> [What you have to do]: Scan the records below for the line containing "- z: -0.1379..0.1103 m" and the line containing "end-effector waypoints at". Copy both, plus every line between, exactly.

> [Records from a data source]:
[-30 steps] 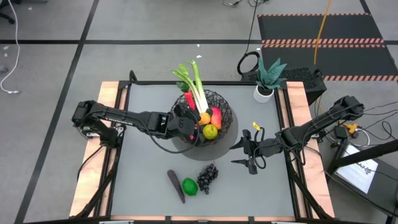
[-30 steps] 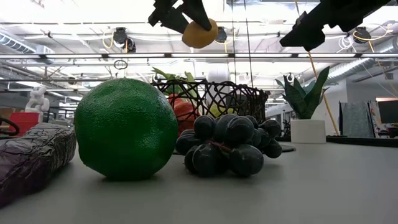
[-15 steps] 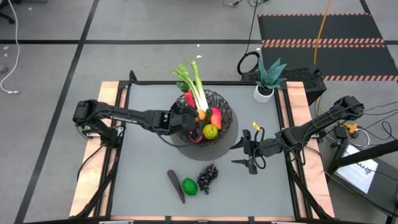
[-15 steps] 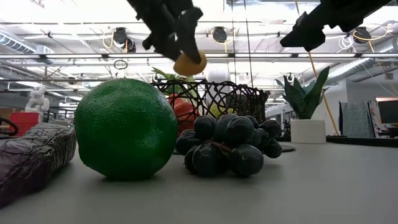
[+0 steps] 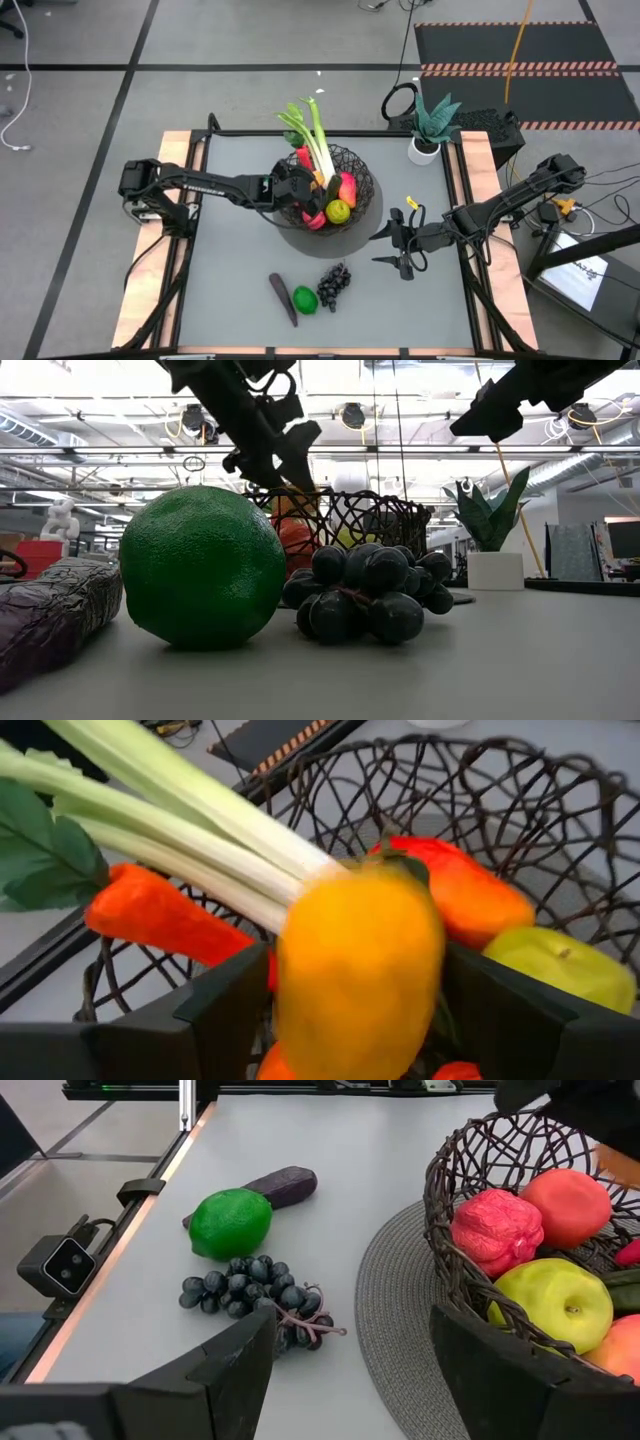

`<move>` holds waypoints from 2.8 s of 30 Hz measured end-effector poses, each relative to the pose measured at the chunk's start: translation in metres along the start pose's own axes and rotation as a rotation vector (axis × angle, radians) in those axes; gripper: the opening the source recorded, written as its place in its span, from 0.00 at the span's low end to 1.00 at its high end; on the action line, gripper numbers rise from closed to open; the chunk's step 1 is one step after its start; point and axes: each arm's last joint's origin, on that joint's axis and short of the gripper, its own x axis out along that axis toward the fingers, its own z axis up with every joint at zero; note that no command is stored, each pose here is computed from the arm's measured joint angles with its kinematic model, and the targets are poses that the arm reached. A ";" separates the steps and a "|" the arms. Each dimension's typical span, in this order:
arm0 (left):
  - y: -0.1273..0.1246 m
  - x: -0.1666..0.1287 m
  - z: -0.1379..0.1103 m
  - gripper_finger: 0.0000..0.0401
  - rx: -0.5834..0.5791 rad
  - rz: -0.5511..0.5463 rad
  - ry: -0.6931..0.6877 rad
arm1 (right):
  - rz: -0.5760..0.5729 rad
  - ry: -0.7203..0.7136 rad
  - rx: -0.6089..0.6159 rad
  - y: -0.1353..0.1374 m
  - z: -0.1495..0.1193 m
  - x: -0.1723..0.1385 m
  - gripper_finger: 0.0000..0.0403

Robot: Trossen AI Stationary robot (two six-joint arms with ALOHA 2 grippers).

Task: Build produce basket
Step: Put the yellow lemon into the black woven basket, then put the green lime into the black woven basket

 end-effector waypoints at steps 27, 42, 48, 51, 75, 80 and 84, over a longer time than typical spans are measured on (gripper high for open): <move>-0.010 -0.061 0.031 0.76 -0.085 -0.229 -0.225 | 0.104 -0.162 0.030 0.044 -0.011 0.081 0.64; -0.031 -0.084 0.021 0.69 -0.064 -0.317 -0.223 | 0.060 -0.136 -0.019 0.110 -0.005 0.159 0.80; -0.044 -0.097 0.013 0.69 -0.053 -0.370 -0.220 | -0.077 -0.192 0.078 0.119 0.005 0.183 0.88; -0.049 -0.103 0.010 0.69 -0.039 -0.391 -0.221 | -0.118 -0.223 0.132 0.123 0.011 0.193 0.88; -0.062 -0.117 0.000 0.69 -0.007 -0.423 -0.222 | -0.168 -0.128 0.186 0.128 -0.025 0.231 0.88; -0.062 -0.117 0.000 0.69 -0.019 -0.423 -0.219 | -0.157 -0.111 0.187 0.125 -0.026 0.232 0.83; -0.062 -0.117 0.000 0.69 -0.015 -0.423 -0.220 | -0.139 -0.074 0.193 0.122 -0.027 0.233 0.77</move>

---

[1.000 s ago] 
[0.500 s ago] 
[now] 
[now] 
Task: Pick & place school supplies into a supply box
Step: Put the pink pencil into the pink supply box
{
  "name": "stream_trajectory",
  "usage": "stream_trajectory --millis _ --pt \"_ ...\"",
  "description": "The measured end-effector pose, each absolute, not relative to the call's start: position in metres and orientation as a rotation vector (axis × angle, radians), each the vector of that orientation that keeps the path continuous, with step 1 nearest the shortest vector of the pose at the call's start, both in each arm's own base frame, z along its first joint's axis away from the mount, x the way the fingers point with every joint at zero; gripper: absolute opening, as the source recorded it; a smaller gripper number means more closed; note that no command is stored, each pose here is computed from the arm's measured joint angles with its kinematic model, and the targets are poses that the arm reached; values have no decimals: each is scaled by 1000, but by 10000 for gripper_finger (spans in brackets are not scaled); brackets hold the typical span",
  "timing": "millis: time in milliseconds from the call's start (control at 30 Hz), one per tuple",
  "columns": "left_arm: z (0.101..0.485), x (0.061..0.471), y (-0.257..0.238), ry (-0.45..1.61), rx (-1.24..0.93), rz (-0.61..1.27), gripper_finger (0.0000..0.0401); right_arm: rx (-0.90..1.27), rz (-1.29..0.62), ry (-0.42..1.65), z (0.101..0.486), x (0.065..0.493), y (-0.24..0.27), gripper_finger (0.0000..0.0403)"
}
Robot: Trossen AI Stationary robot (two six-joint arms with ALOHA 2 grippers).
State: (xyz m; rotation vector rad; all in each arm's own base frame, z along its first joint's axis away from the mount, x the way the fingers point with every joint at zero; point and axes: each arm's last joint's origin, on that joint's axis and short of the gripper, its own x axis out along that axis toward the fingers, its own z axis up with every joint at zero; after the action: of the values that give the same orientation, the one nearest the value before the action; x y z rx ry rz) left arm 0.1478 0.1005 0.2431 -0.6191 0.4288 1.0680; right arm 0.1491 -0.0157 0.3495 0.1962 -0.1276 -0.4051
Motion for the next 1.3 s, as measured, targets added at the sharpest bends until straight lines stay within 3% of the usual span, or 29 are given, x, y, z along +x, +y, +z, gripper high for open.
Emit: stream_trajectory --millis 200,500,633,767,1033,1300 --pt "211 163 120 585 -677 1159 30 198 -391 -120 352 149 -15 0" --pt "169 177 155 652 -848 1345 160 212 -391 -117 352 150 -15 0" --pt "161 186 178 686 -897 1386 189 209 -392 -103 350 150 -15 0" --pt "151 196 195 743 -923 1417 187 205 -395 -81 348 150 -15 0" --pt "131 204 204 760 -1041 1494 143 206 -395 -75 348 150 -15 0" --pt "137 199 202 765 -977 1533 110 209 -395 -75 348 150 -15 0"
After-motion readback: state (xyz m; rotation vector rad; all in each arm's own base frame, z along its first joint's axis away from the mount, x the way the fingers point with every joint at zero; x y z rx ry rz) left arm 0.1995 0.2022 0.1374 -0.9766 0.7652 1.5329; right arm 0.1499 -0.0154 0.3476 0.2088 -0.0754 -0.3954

> [Finished exercise]:
  - z: -0.1379..0.1103 m
  - gripper_finger: 0.0000..0.0401
  - rx: -0.5834..0.5791 rad
  - rz: -0.5511..0.5463 rad
  - ry: -0.6931..0.6877 rad
arm1 (right):
  - rz: -0.5760..0.5729 rad
  - ry: -0.7203..0.7136 rad
  - rx: -0.6089..0.6159 rad
  - y: -0.1353..0.1374 m
  - z: -0.1495..0.1193 m
  - x: -0.1723..0.1385 m
  - gripper_finger: 0.0000..0.0403

Robot: Trossen AI Stationary robot (two six-joint arms with ALOHA 2 grippers).

Task: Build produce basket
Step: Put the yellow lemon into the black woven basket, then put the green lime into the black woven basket

 end-effector waypoints at steps 27, 42, 48, 51, 75, 80 and 84, over a longer time than typical spans are measured on (gripper high for open): <move>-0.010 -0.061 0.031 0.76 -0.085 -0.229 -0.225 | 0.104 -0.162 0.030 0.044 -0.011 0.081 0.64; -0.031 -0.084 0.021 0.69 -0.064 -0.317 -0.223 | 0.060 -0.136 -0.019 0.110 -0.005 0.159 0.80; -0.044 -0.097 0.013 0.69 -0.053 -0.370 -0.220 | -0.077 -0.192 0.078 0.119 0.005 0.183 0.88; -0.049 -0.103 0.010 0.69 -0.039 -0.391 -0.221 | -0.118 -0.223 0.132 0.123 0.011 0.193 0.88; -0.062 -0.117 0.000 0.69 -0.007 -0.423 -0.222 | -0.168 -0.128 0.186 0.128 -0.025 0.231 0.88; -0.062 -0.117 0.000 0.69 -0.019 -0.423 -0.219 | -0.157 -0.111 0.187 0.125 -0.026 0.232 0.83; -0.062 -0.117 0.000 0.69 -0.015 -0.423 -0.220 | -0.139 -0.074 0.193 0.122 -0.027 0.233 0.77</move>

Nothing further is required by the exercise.